The demand comes with a brief flicker in those cerulean eyes. He chucks a folded piece of fabric onto the mattress and averts his gaze, wearing that same measured expression he often wore at every attempt of avoiding your naked form. He is a man after all, and you're no fool, no stranger to their stares even in clothes.
At unfolding the fabric on the bed you discover it's a dress. Pale blue linen, with short ruffled sleeves and loose white buttons running down the middle. It's a bit worn-out, evidently, but something to cover up with no less.
"Now, now, stop your shaking. Do try to be good for Mr. Snow," says Dr. Gaul with eerie delight. "Or he'll bite."

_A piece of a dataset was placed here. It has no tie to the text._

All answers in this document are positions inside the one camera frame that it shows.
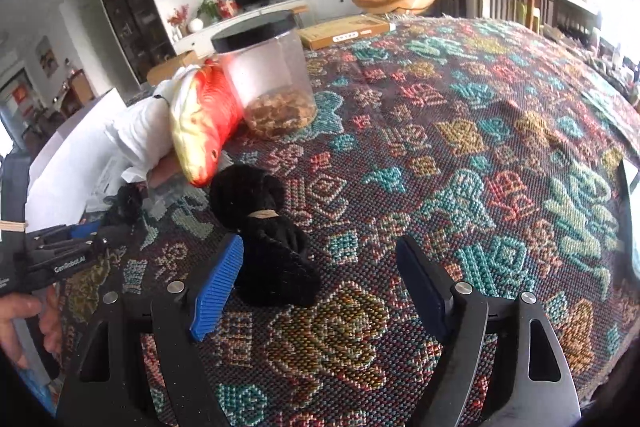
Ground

Her foreboding words leave you nauseous. Whatever she meant, you didn't like the sound of it. Mr. Snow himself seems no more pleased than you are. It is almost odd to see him in such a state, so bizzarely uncomposed and flustered, with that tension in his jaw and the shadow cast over his face.

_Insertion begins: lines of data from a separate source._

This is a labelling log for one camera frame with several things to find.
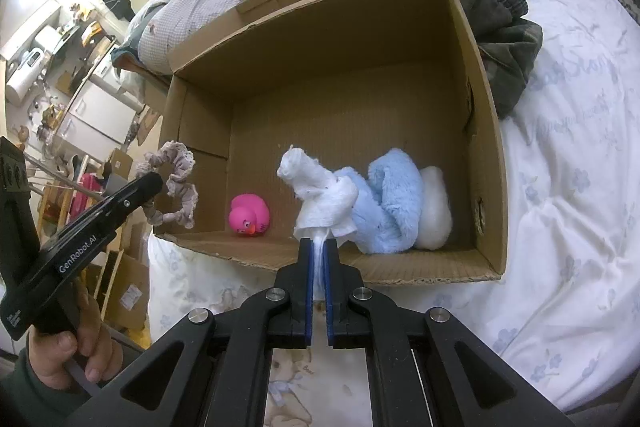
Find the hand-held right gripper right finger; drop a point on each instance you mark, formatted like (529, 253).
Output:
(328, 307)

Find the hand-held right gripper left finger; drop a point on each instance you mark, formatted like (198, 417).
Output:
(309, 307)

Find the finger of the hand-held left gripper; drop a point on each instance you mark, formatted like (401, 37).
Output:
(135, 194)

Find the beige lace scrunchie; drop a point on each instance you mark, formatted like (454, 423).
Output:
(182, 194)

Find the white tissue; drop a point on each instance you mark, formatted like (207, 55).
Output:
(320, 202)

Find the brown cardboard box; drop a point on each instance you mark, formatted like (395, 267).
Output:
(350, 107)

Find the person's left forearm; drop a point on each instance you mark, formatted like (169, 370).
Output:
(25, 399)

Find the person's left hand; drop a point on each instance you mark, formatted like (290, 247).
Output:
(95, 347)

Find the pink bag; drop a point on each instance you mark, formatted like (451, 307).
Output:
(85, 197)

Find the white cabinet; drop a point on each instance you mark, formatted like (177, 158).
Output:
(95, 107)

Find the cardboard box with label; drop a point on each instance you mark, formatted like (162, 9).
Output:
(127, 292)

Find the pink rubber duck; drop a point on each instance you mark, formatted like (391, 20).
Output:
(247, 213)

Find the light blue plush cloth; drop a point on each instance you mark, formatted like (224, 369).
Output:
(390, 207)

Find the white fluffy plush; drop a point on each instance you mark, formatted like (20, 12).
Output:
(436, 212)

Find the white kitchen appliance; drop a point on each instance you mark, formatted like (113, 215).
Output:
(24, 77)

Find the white floral bedsheet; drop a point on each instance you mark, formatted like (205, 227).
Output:
(560, 207)

"I...I don't understand," you manage to croak out a whisper, throat barren of any moisture from the cold and dry air.
"Patience. You will soon!" she chirps.
That sinister response only nettles your nerves. You slip nervously into the dress, feeling a little awkward doing so with an audience of two. Strangely enough it has grown easier to get undressed than to do the opposite.
"Go on," Dr. Gaul says with a sly leer, gesturing toward the door. "Leave the old coop for your shiny new one. How exciting for all of us...But don't walk too fast now, it'll make him nervous. He'll think you're fleeing!"

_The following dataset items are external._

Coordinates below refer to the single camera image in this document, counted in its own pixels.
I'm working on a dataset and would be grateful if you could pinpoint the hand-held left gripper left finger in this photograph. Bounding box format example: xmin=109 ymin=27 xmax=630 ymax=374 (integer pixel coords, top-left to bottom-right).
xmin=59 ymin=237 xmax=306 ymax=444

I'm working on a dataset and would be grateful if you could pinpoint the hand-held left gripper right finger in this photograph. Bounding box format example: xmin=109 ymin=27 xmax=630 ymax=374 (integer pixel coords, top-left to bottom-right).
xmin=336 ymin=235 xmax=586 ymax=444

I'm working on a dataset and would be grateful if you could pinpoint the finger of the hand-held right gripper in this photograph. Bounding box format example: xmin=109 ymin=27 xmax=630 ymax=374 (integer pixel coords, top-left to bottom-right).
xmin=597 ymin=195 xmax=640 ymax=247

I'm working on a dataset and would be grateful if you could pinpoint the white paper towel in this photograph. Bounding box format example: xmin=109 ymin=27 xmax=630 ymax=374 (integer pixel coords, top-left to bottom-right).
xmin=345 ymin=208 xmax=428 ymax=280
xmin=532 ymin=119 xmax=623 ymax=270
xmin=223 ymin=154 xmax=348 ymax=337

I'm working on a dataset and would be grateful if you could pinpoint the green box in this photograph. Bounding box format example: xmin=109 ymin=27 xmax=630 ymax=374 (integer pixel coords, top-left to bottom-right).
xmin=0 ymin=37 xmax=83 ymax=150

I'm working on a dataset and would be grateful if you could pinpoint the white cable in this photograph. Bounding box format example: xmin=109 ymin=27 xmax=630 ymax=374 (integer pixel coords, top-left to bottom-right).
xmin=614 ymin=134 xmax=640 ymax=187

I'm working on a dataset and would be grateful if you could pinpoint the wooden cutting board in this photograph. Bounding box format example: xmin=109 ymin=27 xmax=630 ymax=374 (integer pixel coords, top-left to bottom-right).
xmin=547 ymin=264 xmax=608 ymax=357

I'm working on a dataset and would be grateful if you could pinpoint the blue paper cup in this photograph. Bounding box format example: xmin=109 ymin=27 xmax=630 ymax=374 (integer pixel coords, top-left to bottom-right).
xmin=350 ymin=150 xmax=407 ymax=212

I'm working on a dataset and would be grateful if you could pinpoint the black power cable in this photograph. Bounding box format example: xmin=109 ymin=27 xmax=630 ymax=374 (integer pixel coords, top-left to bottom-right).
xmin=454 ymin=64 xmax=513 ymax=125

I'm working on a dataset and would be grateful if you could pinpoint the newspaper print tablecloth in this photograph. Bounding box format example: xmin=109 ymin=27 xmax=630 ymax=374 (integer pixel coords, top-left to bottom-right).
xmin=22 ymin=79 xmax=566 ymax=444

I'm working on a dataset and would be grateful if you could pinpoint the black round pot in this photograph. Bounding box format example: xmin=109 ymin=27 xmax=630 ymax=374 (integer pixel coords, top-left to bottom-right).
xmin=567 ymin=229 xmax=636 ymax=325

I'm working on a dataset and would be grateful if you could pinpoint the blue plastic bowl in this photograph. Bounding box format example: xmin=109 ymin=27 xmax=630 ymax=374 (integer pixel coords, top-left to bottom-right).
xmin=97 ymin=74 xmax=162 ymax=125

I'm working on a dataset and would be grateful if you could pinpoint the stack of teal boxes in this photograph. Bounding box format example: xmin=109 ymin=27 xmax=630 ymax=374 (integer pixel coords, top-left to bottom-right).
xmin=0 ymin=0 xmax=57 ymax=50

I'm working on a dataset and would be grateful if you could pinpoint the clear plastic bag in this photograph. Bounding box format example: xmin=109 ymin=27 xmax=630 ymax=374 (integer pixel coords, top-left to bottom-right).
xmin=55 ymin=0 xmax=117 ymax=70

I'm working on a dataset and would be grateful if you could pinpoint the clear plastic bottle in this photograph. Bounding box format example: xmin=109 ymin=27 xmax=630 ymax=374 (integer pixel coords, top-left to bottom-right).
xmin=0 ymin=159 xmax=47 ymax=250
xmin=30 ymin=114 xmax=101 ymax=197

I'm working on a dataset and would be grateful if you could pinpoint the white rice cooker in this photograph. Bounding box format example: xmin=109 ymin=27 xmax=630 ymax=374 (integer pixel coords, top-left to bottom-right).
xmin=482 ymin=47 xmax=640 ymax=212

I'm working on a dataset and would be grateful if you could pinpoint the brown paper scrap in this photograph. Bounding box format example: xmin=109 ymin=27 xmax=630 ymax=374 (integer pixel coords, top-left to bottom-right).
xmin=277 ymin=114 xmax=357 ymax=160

The last part conjures out of her core a paroxysm of wretched laughter. Your stomach coils uncomfortably, throat growing more and more parched with every word she speaks. Mr. Snow clears his own and storms out of the room, leaving you to drown alone in your confusion.
"Oh but before you leave, I must advise you this — don't be so foolish as to try and escape. I assure you little girl, Mr. Snow will catch you. That one has learnt from his mistakes."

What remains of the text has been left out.